__Your assignment__: For each line in the data below that has the word "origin", copy that line.

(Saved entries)
+-------+

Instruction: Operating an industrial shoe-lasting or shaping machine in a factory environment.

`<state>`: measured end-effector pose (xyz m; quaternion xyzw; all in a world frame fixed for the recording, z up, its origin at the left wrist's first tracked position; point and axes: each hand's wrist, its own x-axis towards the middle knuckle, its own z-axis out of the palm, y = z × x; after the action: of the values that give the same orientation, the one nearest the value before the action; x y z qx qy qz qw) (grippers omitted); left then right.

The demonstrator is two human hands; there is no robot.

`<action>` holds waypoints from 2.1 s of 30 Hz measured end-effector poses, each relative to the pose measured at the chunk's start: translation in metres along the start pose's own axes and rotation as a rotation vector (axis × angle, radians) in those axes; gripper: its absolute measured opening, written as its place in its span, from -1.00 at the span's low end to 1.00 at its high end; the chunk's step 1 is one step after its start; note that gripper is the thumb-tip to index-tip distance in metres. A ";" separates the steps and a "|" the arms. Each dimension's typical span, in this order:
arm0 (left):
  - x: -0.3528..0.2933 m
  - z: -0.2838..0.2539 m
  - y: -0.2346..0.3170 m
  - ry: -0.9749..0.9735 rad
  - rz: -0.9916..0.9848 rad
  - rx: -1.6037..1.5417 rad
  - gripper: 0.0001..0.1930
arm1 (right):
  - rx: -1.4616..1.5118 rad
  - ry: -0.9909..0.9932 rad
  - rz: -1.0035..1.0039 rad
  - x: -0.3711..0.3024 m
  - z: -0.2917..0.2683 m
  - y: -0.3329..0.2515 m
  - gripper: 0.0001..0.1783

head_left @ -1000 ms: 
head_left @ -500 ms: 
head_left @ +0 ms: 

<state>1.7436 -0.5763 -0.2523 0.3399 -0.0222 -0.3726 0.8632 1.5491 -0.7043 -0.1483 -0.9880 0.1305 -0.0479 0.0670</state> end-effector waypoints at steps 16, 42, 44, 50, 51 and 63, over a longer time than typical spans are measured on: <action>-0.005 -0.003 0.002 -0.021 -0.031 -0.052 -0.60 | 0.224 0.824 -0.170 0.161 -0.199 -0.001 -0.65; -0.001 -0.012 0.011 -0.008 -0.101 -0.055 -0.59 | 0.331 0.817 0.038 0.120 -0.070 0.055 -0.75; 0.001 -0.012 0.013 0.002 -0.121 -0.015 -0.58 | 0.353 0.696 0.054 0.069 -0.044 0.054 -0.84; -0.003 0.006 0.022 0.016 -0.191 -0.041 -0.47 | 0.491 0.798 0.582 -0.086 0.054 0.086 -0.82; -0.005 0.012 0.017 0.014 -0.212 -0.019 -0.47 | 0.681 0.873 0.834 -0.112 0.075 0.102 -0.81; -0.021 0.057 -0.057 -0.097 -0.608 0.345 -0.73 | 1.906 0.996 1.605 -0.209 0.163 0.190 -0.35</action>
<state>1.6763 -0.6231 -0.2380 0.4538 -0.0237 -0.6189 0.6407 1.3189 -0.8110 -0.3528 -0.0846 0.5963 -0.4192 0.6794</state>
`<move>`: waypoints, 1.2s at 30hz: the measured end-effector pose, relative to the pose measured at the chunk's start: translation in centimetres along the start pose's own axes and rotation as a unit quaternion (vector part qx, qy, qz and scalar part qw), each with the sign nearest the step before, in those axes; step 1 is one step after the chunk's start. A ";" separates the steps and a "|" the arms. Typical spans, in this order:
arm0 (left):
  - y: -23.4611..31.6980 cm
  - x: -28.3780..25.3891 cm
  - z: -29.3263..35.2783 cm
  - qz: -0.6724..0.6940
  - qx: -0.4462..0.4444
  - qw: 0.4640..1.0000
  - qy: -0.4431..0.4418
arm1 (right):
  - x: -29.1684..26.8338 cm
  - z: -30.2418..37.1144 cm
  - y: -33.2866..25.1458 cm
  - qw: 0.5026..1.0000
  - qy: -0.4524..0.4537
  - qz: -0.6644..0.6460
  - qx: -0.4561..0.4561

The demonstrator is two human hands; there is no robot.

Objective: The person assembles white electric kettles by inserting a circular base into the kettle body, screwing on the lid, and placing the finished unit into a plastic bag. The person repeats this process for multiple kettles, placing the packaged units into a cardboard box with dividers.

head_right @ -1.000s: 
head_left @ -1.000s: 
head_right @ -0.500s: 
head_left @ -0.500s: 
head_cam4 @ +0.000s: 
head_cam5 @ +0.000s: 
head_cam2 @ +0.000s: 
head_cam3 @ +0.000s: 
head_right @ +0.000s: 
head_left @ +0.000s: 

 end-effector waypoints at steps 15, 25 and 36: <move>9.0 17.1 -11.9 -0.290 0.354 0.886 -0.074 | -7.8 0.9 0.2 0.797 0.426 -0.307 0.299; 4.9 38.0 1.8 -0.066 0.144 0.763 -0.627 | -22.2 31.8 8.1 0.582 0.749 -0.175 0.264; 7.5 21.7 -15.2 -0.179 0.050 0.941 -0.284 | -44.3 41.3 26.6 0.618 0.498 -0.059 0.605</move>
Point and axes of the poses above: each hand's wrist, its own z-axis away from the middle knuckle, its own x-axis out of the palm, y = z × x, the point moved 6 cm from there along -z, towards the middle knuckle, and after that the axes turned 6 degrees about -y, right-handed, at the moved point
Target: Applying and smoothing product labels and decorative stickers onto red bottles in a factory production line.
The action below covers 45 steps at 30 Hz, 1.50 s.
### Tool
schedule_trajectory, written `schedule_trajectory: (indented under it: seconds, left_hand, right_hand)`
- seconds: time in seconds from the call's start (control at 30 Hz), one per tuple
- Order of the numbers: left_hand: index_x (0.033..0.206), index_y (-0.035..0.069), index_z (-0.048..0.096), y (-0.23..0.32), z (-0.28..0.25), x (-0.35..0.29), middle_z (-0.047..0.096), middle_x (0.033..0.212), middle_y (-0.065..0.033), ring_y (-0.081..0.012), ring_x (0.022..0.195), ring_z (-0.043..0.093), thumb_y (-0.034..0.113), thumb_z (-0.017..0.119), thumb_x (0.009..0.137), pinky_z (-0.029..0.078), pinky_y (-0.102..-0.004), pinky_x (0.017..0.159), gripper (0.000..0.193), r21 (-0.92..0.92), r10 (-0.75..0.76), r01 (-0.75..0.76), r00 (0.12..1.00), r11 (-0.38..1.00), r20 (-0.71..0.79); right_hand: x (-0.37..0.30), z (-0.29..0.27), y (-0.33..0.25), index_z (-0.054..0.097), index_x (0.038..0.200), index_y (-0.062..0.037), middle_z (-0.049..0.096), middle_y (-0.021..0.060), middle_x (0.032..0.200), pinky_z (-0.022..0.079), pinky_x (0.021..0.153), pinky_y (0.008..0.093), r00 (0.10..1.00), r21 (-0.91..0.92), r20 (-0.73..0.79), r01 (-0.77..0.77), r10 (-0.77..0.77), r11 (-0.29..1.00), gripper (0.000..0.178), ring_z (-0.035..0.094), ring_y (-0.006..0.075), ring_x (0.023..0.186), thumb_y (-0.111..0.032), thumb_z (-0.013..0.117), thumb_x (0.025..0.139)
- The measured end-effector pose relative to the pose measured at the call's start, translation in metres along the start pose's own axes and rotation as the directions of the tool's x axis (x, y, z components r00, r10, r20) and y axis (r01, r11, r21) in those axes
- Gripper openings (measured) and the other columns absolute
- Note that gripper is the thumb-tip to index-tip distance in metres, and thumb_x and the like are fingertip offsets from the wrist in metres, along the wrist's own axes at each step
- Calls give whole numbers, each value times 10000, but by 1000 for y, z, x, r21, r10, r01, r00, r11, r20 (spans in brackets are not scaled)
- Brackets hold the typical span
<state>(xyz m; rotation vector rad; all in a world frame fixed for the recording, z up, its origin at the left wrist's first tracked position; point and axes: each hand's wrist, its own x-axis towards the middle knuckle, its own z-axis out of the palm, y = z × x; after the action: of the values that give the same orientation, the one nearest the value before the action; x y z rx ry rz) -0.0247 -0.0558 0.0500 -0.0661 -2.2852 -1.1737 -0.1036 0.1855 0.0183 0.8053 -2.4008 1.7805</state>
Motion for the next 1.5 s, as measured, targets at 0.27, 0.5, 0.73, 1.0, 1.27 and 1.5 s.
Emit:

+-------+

__Your response__:
`<state>`: measured end-effector pose (xyz m; quaternion xyzw; all in a world frame fixed for the recording, z up, its origin at the left wrist's first tracked position; point and axes: each hand's wrist, its own x-axis towards the middle knuckle, its own z-axis out of the palm, y = z × x; after the action: of the values that give the same orientation, the one nearest the value before the action; x y z qx qy qz qw) (grippers omitted); left then right.
<state>(xyz m; rotation vector rad; all in a world frame fixed for the recording, z up, its origin at the left wrist's first tracked position; point and axes: each hand's wrist, its own x-axis towards the middle knuckle, its own z-axis out of the palm, y = z × x; after the action: of the values that give the same orientation, the one nearest the value before the action; x y z rx ry rz) -0.0247 -0.0558 0.0500 -0.0661 -2.2852 -1.1737 -0.1036 0.1855 0.0183 0.8053 -2.4008 1.7805</state>

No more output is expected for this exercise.